The best thing I’ve learned form you so far Ian is that it’s important to have fun doing this kind of thing. I’m even having fun watching you work!

Anonymous

Hi. New here. I've been pushing pixels for free since 1992, but after a severe ray-tracing accident. I got stuck in a glacier for fifteen years. After the thaw, I discovered RTX and AI smoothing and all the rapid new Blender development. Still don't know how to expand my selection or do a proportional quantum shift (or whatever that "force push" magic is), but I have my cat figurine painted and my Sheep-it account loaded with points, a 2012 CPU & Geforce GTX GPU from 2012, some generic-brand random access memory, something called an SSD to shorten the respawn time from a Windows BSOD, a hot pocket holster, a full-featured, 2-axis mouse and I'm looking forward to the scripted modeling tutorial everyone's been buzzing about.

Anonymous

Ahh the texture/model looks gorgeous! Love how industrial it feels!

IanHubert

HAH! Yeah this is solidly in the "Whimsy" area. It'd be really cool to see how you'd design this sort of fantastical stuff with your knowledge base, though! I feel like the more you know about engineering, the more you can bring a real-world sensibility to sci-fi, and make everything that much more real.

Anonymous

Remember we don’t want good tv content, we wanna learn from you! You have so much knowledge that people don’t use in blender

Anonymous

Watching you work is just so cool. Seriously.

Anonymous

Ian, which AI upscaler did you use? Photoshop one? I'm a bit out of loop, did they recently added features?

Anonymous

Such a great approach to modelling, using real-world objects like trim sheets! It really gives all your assets a tactile, lived-in quality which makes them seem more real. I like the way you tend to use them; the backgrounds of your scenes are often filled with cool things like this that many people would not be able to resist putting front and center and going 'look at this!'. But treating them as mundane makes the world they exist in appear more real.

Anonymous

amazing stuff!!

Anonymous

awesome

Anonymous

Really cool! Where do you AI-Up-Res you photos?

Anonymous

This is perfect. I was just about to go through some of your older stuff looking for a nice UV projection example and then you posted this! Ty so much.

Anonymous

where do you guys get free HD textures?

Anonymous

By AI upresser, are you talking about Topaz Gigapixel AI / Topaz Video Enhance AI? I love those products, they're amazing! They're damn expensive though.

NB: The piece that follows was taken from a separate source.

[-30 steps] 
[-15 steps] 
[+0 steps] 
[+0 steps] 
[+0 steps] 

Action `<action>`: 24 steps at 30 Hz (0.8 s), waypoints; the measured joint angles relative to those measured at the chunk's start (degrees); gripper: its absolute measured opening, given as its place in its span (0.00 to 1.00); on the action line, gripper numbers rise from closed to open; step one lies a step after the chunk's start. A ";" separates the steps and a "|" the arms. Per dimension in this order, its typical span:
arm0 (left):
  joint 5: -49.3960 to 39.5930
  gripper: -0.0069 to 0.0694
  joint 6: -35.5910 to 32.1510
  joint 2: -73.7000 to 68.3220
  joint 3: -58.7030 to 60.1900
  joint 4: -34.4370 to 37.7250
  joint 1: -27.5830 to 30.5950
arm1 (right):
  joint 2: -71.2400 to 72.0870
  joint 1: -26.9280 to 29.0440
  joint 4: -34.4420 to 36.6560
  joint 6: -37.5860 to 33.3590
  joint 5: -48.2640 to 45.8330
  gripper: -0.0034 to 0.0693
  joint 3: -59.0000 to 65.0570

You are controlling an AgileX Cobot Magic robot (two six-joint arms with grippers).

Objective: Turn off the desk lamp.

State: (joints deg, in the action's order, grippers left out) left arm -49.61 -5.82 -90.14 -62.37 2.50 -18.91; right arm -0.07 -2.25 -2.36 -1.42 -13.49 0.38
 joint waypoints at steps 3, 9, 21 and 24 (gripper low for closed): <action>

But the free trial gives you so much time to use and basically unlimited works you can make in that time, I believe.

Anonymous

Photoshop has a beta version (it's ok). Pixelmator is the other one I know that does upscaling. Photoshops was pretty bad compared to some online websites

Anonymous

What size and DPI do you typically use for texture images? I see the PS canvas is quite large.